Goeun Park: Myth debunked: Sadly, humans really don’t regenerate every seven years
Sometime between 11 a.m. and noon on Friday, I had a minor epiphany.
It came in the form of a mind-numbing headache, the kind that jolts down your spine and reminds you that yes, there is indeed a pinkish, squishy thing inside your skull.
To be honest, it wasn’t much of a life-changing insight. I’m aware that the word “epiphany” is typically reserved for great revelations, for divine inspiration, but…at the moment, it felt a little profound.
My not-really-an-epiphany was this. I had a brain tumor and it was going to kill me. I was going to keel over right then and there, in the middle of chemistry lecture.
The PowerPoint on enthalpy would be completely abandoned and the classroom would erupt in hysterical screams and sobs. Everyone would be so traumatized by my sudden death that the professor would have no choice but to cancel the upcoming midterm.
Then I’d forever be celebrated as the girl who sacrificed her life to save their GPAs.
In reality, that would never happen. After all, there are three inevitable things in life: death, taxes and midterms. That and I’m perfectly healthy and happy as I type this, several days later. But that Friday, for a terrifying second, biting the dust thanks to a freakish brain tumor was all I could think about.
The headache persisted for several minutes before it dissipated the same way it came, suddenly and unexpectedly. When my head quieted, it was as if the whole episode never happened. No bruises and no scars, just chemistry and a whole lot of confusion.
I assume my mental blackout wasn’t too much of a health concern since I felt fine right afterwards. But the questions still remain: What was that? And why was dying my first reaction?
I don’t know the answer. I don’t even remember a time when I wasn’t aware of my impermanence. Either my parents must have told me or I must have pieced it together myself. In my 6-year-old head, it might have gone like this: if flowers wilt and dogs go to dog heaven, people probably don’t last either…and now I’m hungry, is mom going to feed me soon?

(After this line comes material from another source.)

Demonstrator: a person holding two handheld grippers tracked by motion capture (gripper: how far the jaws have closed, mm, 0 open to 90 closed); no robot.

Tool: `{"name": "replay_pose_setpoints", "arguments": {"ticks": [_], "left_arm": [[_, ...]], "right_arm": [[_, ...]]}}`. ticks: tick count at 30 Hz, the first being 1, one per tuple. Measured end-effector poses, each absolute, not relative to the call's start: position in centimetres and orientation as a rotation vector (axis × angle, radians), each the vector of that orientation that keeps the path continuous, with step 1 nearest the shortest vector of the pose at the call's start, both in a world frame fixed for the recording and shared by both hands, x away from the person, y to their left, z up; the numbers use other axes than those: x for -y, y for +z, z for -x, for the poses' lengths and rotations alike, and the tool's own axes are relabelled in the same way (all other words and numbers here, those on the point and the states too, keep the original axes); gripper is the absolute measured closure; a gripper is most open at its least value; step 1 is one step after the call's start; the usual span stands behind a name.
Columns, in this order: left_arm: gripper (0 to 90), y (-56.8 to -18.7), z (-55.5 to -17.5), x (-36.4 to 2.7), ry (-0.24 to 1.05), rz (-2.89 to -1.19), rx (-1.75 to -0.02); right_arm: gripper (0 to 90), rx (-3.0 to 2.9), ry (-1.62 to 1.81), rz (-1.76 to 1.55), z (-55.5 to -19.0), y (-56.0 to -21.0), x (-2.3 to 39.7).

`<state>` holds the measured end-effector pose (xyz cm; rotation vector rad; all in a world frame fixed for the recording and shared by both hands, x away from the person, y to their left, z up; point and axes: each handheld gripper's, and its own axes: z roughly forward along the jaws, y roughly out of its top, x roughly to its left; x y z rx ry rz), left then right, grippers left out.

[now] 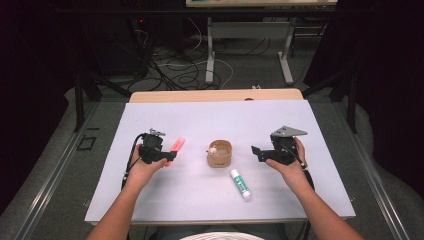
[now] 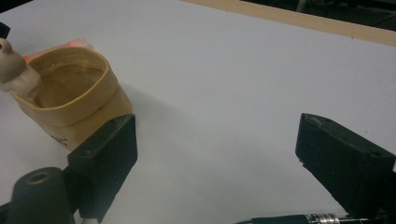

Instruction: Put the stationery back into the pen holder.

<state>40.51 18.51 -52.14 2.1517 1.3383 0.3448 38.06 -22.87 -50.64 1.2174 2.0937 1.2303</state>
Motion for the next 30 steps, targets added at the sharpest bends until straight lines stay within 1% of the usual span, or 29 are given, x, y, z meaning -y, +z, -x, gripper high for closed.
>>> {"name": "replay_pose_setpoints", "arguments": {"ticks": [2, 4, 5, 8, 14, 19, 30], "left_arm": [[35.0, -52.5, -40.5, -18.5, 0.347, -2.164, -1.338], [36.5, -52.8, -40.5, -18.4, 0.337, -2.175, -1.343], [39.0, -52.9, -40.6, -18.5, 0.333, -2.192, -1.345], [40.5, -53.3, -40.7, -18.5, 0.312, -2.198, -1.356], [47.3, -53.7, -41.0, -18.3, 0.298, -2.221, -1.380], [54.8, -53.9, -41.2, -18.1, 0.271, -2.230, -1.383], [65.5, -54.0, -41.3, -18.2, 0.296, -2.248, -1.392]], "right_arm": [[15.1, -2.105, 1.225, -1.209, -38.0, -50.7, 22.9], [15.1, -2.108, 1.224, -1.211, -38.1, -50.8, 22.9], [15.1, -2.113, 1.212, -1.216, -38.2, -50.9, 22.9], [15.1, -2.119, 1.213, -1.224, -38.2, -50.9, 22.9], [15.1, -2.122, 1.219, -1.218, -38.1, -50.9, 22.8], [15.2, -2.129, 1.212, -1.218, -38.2, -51.0, 22.8], [15.4, -2.131, 1.216, -1.219, -38.2, -51.1, 22.8]]}}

Even now, I don’t think I’m capable of fully acknowledging it. I’ve been amusing myself on the fringe of this deep, dark realization that I will one day look like a Halloween decoration but right now, I still secretly think I’m invincible.
There’s a popular “fact” going around about how we replace every single one of our cells in seven years and essentially have a new body. In seven years, we die and become new. I thought that was the coolest thing in the world but, actually, that’s not true.

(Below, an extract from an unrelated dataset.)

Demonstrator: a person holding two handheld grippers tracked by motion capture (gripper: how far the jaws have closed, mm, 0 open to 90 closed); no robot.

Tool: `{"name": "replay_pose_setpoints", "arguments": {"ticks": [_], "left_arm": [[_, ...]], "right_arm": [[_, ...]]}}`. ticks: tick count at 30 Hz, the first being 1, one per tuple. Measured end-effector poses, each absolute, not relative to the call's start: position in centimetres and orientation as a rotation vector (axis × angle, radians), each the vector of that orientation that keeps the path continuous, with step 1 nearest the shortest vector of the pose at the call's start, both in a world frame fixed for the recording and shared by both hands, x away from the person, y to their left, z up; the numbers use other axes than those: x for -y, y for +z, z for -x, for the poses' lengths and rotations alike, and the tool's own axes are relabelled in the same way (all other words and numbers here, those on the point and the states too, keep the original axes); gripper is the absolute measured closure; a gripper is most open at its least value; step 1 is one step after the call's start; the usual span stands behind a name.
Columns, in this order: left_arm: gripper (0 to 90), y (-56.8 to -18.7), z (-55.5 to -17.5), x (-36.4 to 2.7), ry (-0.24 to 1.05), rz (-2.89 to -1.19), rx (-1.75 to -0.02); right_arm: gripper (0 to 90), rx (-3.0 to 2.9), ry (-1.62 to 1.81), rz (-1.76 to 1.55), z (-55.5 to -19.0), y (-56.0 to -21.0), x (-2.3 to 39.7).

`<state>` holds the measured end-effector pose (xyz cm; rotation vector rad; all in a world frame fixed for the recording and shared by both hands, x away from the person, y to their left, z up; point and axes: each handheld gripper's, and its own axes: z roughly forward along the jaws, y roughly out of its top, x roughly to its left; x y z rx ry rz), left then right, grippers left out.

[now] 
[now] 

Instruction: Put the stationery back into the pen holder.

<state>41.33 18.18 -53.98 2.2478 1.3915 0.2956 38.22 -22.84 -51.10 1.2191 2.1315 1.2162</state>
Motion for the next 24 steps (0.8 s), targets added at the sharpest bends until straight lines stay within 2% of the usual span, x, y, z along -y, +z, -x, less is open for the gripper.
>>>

According to the always-reliable Internet, red blood cells live four months, skin cells live around 3 weeks, and brain cells live forever. Well, for as long as you live. The truth is not nearly as poetic as the seven year lifespan theory.
I don’t mean to be so macabre by rambling on such a depressing topic. Usually, I don’t even need to try to not think about how short everything is.
The day after the sham brain tumor scare, I went to my first cross-country meet as a spectator. Hundreds of runners gathered around the track and when the horn went off, the soil underneath me positively rumbled.
It was chilly by Southern California standards, overcast and mid-60s. The runners looped and looped around the course, and by mile four, they looked like they were actually dying. It was painful, watching how they gasped for air and strained for ground. But it was also…enthralling.
I’m not really sure why. It was just that those runners, who seemed seconds away from cardiac arrest, looked so much more alive than everyone on the sidelines.
Goeun Park graduated from Detroit Lakes High School and attends college in California.